L’Asl promuove il Pio Albergo Trivulzio

Visto da fuori non è niente male. Ma lo è pure dentro, il Pio Albergo Trivulzio. Valutazione firmata dall’Asl-città di Milano che, in data 31 luglio, ispeziona in lungo e in largo il Pat. Sopralluogo «a seguito delle gravi carenze evidenziate da un articolo apparso su Repubblica» annotano nell’oggetto del verbale i dirigenti del servizio vigilanza e accreditamento dell’Asl.
Cinque e più ore di controllo, con tanto di partecipazione dei Nas (nucleo antisofisticazioni dei Carabinieri), che non trovano niente fuori posto. Sì, avete letto bene non c’è traccia delle «gravi carenze evidenziate da un articolo di Repubblica». «Quotidiano che, senza forse, riceverà presto una querela da parte dei nostri legali» chiosa il professor Emilio Trabucchi, presidente del Pat.
Ma a parte il ricorso alle vie legali, quel che sta a cuore a Trabucchi e ai dirigenti sanitari della struttura di via Trivulzio è, soprattutto, «l’attacco contro una struttura d’eccellenza della sanità lombarda»: già, il Pat è un modello esportato in tutt’Italia con il suo Hospice e i suoi servizi sempre più richiesti e aperti anche al territorio.
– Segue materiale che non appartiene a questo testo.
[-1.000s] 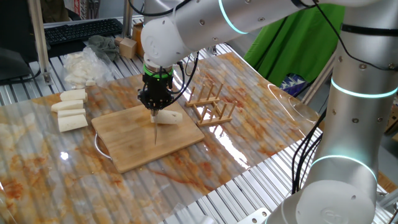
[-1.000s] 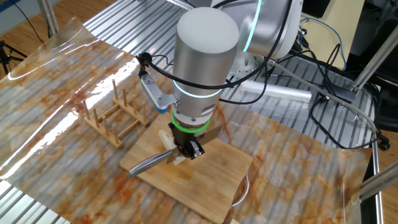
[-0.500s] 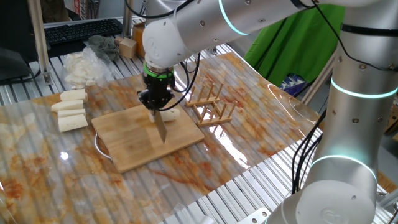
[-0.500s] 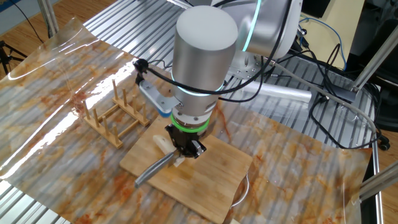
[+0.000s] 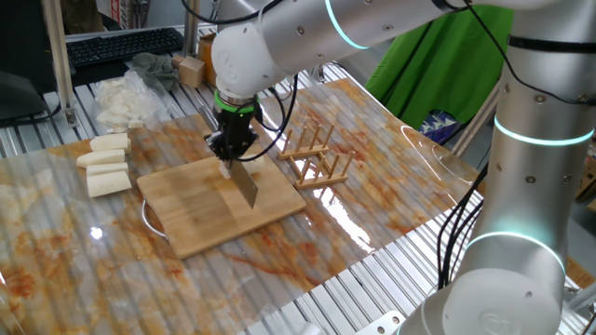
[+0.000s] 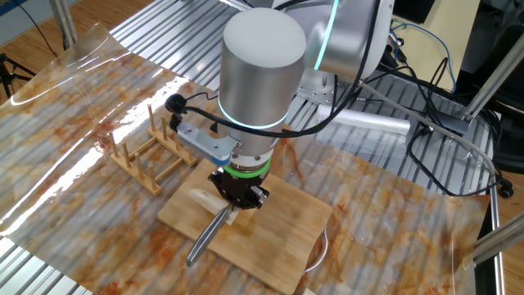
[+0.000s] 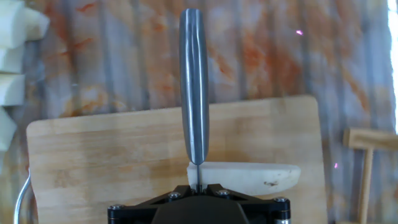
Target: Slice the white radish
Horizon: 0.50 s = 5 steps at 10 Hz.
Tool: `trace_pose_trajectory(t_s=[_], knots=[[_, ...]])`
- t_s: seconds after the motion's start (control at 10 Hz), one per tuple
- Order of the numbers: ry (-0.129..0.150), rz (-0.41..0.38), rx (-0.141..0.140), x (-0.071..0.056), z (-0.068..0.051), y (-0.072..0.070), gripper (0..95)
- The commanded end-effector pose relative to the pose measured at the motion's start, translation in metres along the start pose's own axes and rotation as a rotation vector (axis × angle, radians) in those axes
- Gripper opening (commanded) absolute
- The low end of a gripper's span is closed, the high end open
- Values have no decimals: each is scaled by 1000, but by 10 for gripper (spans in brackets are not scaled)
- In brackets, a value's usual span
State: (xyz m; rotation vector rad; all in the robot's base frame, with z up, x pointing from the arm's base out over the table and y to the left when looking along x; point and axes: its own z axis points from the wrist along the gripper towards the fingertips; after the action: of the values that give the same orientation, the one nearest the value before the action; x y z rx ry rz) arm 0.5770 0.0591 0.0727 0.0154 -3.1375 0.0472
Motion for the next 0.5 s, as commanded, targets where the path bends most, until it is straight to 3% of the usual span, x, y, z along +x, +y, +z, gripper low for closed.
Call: trace_pose_trajectory(t_s=[0.1, 0.3, 0.5], knots=[[0, -10, 7, -1, -3, -1, 0], [-10, -8, 3, 0, 15, 3, 0], [-54, -2, 11, 1, 51, 9, 0]])
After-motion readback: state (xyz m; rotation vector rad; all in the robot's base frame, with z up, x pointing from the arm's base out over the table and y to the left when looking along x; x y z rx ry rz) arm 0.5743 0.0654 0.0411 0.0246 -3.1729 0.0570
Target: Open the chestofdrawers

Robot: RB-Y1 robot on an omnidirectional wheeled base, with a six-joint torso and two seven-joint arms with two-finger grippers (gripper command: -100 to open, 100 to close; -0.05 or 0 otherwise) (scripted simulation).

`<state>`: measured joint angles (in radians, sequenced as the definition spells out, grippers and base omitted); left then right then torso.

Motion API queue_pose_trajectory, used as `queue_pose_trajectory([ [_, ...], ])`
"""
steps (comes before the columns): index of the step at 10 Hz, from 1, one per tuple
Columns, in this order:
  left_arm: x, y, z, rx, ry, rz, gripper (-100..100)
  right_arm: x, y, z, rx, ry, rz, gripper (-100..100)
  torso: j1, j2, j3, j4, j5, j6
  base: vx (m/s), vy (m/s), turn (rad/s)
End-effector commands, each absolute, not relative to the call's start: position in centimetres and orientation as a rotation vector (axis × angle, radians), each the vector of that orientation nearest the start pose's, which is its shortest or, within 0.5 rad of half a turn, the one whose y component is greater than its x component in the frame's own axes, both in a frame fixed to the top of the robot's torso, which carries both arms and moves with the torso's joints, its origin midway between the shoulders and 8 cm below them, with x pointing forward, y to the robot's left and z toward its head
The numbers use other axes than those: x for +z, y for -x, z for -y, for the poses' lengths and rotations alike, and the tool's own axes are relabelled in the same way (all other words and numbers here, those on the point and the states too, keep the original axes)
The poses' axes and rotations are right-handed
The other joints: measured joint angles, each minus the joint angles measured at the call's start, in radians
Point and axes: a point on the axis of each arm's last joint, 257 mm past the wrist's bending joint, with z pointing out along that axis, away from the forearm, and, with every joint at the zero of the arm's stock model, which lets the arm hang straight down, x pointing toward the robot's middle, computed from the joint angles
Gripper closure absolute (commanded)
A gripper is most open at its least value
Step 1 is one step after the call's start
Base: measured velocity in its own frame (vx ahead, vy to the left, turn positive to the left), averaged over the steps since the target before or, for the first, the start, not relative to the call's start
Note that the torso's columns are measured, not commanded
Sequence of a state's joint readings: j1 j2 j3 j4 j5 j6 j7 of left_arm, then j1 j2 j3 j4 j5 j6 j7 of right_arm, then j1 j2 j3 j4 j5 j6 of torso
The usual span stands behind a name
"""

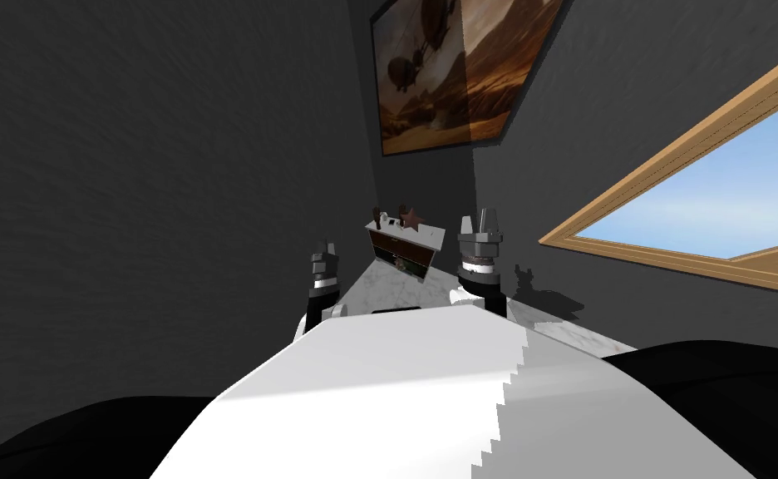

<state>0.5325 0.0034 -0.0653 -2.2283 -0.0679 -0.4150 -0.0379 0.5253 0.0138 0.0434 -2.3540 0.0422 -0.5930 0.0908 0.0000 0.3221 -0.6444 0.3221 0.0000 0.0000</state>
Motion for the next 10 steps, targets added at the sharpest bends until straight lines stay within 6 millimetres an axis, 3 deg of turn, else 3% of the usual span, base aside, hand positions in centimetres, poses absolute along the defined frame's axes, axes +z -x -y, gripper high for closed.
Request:
queue_pose_trajectory([
  [1,-2.8,-36.7,-25.7,-1.239,0.736,-0.784,0,6.5,-31.2,25.8,1.254,-0.5,-0.542,0,0.0,0.074,-0.147,0.074,0.0,0.0,0.0,0.0,0.0],
  [4,-2.8,-36.7,-25.7,-1.239,0.735,-0.784,0,6.5,-31.2,25.8,1.254,-0.5,-0.542,0,0.0,0.296,-0.59,0.295,0.0,0.0,0.0,0.0,0.0],
  [5,-3.3,-36.9,-25.3,-1.241,0.715,-0.82,-100,6.5,-31.2,25.8,1.254,-0.5,-0.542,0,0.0,0.369,-0.738,0.369,0.0,0.0,0.016,-0.001,-0.022],
  [8,-4.9,-37.8,-24.4,-1.247,0.694,-0.896,-100,6.5,-31.2,25.8,1.254,-0.5,-0.543,0,0.0,0.413,-0.832,0.414,0.0,0.0,0.039,-0.01,-0.037],
  [10,-7.3,-39.1,-23.4,-1.256,0.707,-0.963,-100,6.5,-31.2,25.8,1.254,-0.5,-0.543,0,0.0,0.413,-0.833,0.415,0.0,0.0,0.108,-0.003,-0.104],
])
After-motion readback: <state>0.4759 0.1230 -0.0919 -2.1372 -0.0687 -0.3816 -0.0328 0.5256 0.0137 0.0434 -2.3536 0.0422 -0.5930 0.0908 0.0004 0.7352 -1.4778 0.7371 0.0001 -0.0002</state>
Modello di «azienda di servizi alla persona» dove, l’Asl, smonta quel titolone di troppo su Repubblica: «Caldo, topi e immondizia». «È stato rilevato» scrivono Alfredo Tancredi, Luigi Scoglio, Laura Lanfredini e Carla Gaddi - tutti in forza all’Asl - che «tutti i reparti visionati sono dotati di condizionamento funzionante; non si è rilevata la presenza di cavi elettrici scoperti o liberi; i campanelli di chiamata sono funzionanti; nei reparti non c’è cattivo odore». Ma, attenzione, l’Asl che già effettua sopralluoghi a campione - e due-volte-due l’anno controlla tutte le cartelle sanitarie - segnala che «gli ambienti di vita degli ospiti/pazienti (camere e balconi di pertinenza, corridoi, bagni, soggiorni/pranzo, palestrine di piano, effetti letterecci) si presentano in buone condizioni sia di pulizia che di manutenzione». Come dire: il Trivulzio è «regno del degrado e dell’abbandono solo per le pagine di Repubblica» commentano con amarezza i sindacati.
Anche loro «colpiti», come i vertici del Pat, da un attacco «inspiegabile e senza precedenti, dove si vagheggia di “cortili sporchi, aria condizionata guasta” e, persino, “di metri di fili scoperti in un reparto”». E per restare sempre in tema di «elettricità», l’Asl rimarca che «due camere del reparto Piatti e del laboratorio Analisi sono dotati di due gruppi di continuità elettrica con autonomia di circa tre ore»: dotazione che «non è richiesta per legge».
Naturalmente, continua il report dell’Asl - accompagnata dai Nas nel suo sopralluogo - «l’impianto di erogazione dell’ossigeno funziona indipendentemente dall’energia elettrica in quanto distribuito grazie alla pressione dell’impianto» e ogni «interruzione di corrente elettrica per interventi manutentivi» - al contrario di quanto sostenuto sulle colonne del quotidiano di piazza Indipendenza - è «comunicata» anticipatamente.


Che aggiungere? Che un rilievo dei Nas esiste: quello del «mancato rispetto delle norme antifumo» ovvero il Pat è colpevole per «non aver apposto in posizione visibile i cartelli riproducenti la norma». In quanti reparti? Al Ronzoni, piano terzo del padiglione 11. Ma Repubblica non se ne era accorta.